What is required => At the line containing "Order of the", begin setting down the entries exactly, and stop only after the last line.

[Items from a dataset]
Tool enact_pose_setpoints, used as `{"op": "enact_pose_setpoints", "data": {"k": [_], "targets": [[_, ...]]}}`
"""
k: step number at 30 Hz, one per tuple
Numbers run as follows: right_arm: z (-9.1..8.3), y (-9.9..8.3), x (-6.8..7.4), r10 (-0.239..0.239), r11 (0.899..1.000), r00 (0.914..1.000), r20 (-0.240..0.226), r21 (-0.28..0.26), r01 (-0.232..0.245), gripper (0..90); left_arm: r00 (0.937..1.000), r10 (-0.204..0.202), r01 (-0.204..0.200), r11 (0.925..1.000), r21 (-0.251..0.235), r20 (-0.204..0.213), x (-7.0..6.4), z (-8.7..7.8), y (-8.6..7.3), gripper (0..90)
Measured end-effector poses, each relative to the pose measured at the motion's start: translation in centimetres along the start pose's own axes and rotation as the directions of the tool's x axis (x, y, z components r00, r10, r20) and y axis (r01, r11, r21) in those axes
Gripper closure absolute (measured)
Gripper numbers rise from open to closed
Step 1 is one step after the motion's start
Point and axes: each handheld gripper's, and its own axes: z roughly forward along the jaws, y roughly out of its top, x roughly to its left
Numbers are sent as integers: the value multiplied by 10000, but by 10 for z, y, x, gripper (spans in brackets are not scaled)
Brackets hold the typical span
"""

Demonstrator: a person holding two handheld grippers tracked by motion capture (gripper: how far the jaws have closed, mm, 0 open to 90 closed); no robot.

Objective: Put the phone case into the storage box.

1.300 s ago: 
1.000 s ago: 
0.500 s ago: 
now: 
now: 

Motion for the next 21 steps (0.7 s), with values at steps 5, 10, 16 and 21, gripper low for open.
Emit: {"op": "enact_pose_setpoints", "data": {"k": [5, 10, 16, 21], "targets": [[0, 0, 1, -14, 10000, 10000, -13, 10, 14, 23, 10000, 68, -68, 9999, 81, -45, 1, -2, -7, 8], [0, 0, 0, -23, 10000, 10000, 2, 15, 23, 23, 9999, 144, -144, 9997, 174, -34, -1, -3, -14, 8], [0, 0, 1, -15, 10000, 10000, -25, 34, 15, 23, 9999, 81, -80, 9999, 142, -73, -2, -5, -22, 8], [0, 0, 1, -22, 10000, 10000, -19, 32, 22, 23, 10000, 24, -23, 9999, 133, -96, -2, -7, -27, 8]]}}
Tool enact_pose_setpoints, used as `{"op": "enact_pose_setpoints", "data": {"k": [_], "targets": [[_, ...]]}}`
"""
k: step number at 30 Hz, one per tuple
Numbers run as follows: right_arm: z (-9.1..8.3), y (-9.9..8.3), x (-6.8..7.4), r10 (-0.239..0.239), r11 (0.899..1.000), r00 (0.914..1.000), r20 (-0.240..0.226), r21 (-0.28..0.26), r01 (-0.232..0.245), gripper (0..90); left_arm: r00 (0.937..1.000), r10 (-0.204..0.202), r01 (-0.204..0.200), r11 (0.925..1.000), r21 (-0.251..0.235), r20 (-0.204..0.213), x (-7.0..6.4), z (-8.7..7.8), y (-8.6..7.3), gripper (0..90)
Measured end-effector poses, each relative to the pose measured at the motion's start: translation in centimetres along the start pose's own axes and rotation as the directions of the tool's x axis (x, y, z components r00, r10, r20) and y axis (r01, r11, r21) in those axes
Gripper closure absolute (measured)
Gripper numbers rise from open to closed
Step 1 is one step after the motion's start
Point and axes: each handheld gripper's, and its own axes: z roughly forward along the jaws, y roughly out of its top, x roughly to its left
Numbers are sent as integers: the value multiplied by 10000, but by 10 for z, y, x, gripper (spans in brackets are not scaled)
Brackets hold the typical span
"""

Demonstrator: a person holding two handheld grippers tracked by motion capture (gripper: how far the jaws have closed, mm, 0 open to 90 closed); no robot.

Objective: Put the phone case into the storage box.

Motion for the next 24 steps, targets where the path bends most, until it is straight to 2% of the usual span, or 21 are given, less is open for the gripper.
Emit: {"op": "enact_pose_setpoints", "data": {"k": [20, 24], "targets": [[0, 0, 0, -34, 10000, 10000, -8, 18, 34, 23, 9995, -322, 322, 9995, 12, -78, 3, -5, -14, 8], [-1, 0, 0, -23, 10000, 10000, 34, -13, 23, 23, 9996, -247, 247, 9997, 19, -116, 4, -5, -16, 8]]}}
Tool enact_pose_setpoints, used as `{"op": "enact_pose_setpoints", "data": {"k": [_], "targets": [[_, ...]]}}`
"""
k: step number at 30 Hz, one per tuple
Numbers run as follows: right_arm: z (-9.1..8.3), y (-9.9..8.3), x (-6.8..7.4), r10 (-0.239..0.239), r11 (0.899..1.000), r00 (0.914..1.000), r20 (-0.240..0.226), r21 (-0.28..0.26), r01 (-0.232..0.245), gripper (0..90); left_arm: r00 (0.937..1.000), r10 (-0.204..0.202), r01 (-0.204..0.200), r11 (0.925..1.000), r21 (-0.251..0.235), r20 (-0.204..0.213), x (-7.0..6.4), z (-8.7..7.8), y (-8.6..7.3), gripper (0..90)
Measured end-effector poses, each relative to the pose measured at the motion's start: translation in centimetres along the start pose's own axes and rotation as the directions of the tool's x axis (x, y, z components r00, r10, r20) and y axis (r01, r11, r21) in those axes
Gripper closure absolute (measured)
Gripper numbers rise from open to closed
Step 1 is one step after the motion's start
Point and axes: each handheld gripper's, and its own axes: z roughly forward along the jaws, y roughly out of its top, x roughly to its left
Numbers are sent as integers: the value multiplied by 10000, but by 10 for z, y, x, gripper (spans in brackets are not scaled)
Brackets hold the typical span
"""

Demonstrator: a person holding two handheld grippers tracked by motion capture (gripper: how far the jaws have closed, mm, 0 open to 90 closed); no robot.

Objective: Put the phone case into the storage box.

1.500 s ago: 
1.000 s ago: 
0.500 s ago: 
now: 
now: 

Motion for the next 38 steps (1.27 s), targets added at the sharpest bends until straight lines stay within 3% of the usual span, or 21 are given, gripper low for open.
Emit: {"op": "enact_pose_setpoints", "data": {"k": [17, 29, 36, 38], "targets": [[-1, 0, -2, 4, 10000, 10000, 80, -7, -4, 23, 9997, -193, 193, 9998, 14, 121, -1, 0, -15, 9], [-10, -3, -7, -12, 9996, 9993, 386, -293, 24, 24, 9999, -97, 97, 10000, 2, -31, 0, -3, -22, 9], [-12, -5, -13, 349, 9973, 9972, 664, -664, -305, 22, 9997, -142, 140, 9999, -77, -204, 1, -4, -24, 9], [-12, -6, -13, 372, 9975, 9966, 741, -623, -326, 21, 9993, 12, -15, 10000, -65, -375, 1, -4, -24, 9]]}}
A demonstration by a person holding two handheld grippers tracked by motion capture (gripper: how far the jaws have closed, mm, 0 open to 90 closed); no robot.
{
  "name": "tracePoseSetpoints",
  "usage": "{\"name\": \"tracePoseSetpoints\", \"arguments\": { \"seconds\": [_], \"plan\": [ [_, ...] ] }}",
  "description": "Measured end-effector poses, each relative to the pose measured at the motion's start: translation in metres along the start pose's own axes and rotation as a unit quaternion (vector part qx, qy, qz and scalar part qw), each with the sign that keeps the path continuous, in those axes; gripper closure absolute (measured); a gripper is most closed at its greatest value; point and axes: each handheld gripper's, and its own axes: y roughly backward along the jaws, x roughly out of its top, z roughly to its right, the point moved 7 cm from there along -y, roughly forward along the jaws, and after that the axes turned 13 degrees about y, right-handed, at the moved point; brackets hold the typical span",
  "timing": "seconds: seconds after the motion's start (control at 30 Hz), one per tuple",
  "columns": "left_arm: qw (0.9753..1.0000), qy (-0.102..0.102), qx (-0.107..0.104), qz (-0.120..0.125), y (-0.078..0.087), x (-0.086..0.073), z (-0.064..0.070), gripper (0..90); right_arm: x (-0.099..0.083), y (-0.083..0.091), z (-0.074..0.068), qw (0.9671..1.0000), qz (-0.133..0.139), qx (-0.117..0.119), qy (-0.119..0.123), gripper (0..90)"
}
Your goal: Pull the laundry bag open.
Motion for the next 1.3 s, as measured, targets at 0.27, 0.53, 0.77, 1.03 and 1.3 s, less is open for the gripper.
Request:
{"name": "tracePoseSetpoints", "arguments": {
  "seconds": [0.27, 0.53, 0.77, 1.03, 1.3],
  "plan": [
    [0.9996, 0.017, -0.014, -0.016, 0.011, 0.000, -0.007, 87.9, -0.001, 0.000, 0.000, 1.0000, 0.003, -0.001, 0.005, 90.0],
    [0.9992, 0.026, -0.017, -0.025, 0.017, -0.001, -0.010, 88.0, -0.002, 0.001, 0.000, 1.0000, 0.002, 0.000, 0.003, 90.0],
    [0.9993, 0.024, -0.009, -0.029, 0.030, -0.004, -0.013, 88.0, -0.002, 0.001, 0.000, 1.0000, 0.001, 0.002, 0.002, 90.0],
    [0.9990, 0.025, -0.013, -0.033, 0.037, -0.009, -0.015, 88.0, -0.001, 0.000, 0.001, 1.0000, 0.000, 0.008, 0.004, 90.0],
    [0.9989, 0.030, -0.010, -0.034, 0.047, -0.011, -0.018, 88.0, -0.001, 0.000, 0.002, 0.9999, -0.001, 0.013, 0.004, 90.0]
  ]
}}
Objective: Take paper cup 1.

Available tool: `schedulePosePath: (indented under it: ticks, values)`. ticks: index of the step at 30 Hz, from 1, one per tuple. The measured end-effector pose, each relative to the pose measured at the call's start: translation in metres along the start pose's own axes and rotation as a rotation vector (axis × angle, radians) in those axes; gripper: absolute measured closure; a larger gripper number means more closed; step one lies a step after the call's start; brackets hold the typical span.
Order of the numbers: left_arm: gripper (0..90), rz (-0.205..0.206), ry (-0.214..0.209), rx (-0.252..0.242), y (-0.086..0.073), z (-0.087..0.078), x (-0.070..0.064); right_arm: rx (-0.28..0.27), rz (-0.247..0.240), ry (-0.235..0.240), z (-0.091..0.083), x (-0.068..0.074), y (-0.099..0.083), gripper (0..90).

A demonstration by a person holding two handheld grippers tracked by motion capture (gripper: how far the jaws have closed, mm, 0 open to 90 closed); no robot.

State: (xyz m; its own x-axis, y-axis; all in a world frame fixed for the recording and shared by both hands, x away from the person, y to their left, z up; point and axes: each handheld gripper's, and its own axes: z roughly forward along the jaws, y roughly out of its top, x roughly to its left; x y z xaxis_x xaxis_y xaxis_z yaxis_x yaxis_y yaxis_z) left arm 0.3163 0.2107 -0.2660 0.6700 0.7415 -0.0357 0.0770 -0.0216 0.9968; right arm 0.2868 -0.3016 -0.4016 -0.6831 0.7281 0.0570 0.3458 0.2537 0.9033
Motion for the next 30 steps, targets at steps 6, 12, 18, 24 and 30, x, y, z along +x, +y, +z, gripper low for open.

Exercise result =>
Order of the numbers: left_arm: gripper (0..90), rz (-0.205..0.206), ry (-0.214..0.209), rx (-0.252..0.242), y (-0.086..0.073), z (-0.087..0.078), x (-0.070..0.064); right_arm: rx (-0.28..0.27), rz (-0.247..0.240), ry (-0.235..0.240), z (-0.091..0.083), x (-0.068..0.074), y (-0.099..0.083), gripper (0..90).

A demonstration by a person holding two handheld grippers tracked by motion capture (gripper: how far the jaws have closed, mm, 0 open to 90 closed); no robot.

State: (xyz m; its own x-axis, y-axis; all in a world frame fixed for the recording and shared by both hands, x away from the person, y to their left, z up; point and axes: each handheld gripper's, and its own axes: z roughly forward along the jaws, y roughly out of its top, x roughly to its left; x y z xaxis_x xaxis_y xaxis_z yaxis_x yaxis_y yaxis_z) left arm 0.3163 0.2107 -0.2660 0.6700 0.7415 -0.0357 0.0770 -0.0216 0.9968; right arm 0.2868 -0.3016 -0.4016 -0.6831 0.7281 0.0570 0.3458 0.2537 0.9033
Motion for the next 30 steps, targets at steps 6, 12, 18, 24 and 30, x, y, z along +x, +y, +z, gripper low for open.

The answer requires no further additions.